* WORK INSTRUCTIONS
Show every line of the data below that includes the word "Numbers".

※

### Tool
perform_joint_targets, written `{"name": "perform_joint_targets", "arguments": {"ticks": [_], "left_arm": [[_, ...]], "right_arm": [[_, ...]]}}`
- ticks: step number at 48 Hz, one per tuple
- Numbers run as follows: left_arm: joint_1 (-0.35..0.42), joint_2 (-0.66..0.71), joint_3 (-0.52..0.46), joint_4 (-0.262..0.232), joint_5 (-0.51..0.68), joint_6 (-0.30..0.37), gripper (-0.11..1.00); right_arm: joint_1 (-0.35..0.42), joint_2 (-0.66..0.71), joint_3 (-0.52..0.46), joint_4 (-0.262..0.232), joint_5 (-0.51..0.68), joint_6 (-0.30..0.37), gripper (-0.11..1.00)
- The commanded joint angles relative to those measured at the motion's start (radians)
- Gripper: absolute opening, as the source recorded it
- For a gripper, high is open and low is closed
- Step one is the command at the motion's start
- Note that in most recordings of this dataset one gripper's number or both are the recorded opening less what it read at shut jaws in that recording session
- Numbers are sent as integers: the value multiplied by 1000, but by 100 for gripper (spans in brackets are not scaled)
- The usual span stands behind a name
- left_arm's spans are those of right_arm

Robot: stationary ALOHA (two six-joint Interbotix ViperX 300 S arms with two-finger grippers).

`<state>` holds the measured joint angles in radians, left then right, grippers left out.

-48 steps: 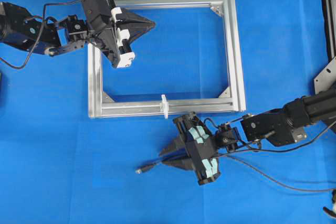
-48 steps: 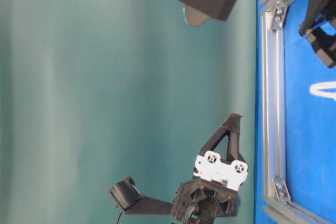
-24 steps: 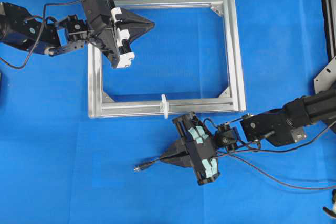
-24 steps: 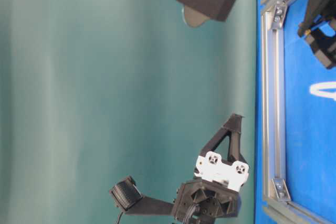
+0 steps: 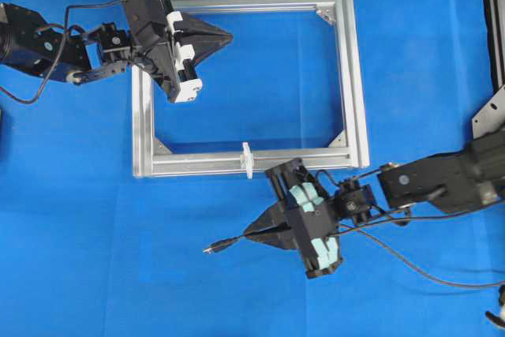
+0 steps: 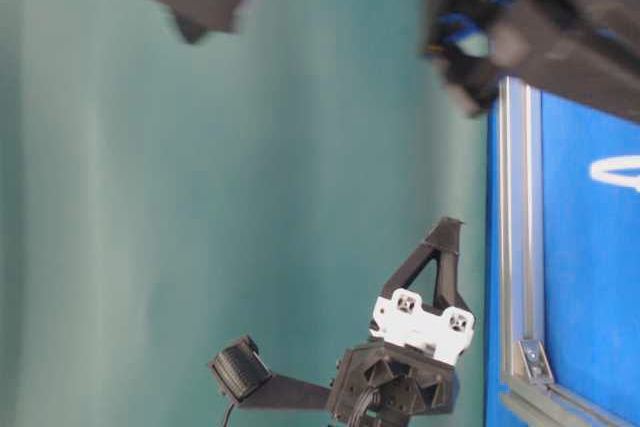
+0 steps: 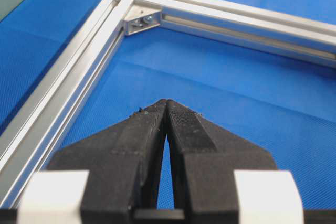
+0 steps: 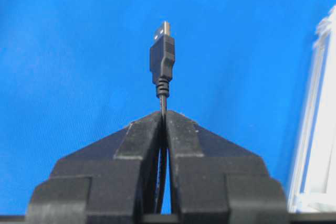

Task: Insert the wire through the string loop located in the center.
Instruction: 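Lift the cable with the right gripper and carry it toward the frame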

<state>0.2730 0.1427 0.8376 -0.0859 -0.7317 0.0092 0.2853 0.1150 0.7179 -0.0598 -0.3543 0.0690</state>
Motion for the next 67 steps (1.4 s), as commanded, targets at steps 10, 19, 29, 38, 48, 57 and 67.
{"name": "perform_joint_targets", "arguments": {"ticks": [10, 19, 29, 38, 48, 57, 67], "left_arm": [[-2, -32, -6, 3, -5, 2, 0], [-3, -32, -6, 3, -5, 2, 0], [-2, -32, -8, 3, -5, 2, 0], [-3, -32, -6, 3, -5, 2, 0], [-3, -32, -8, 2, -5, 2, 0], [-5, -32, -6, 3, -5, 2, 0], [-5, -32, -6, 3, -5, 2, 0]], "right_arm": [[3, -92, -18, -2, 55, -2, -2], [5, -92, -18, -2, 54, -2, -2], [3, -92, -18, -2, 55, -2, -2], [5, -94, -18, -2, 52, -2, -2], [3, -94, -17, -2, 54, -2, -2], [5, -94, -17, -2, 55, -2, -2], [5, -94, -17, -2, 55, -2, -2]]}}
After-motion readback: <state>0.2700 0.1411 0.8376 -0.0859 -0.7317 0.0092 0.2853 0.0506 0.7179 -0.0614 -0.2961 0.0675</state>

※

* YOUR SOLUTION
- Numbers run as follows: left_arm: joint_1 (-0.35..0.42), joint_2 (-0.66..0.71), joint_3 (-0.52..0.46), joint_4 (-0.262..0.232), joint_5 (-0.51..0.68), joint_6 (-0.30..0.37), gripper (-0.11..1.00); right_arm: joint_1 (-0.35..0.42), joint_2 (-0.66..0.71), joint_3 (-0.52..0.46), joint_4 (-0.262..0.232), joint_5 (-0.51..0.68), joint_6 (-0.30..0.37), gripper (-0.11..1.00)
- Numbers are sent as integers: the value multiplied by 1000, but by 100 for gripper (spans in brackets are not scaled)

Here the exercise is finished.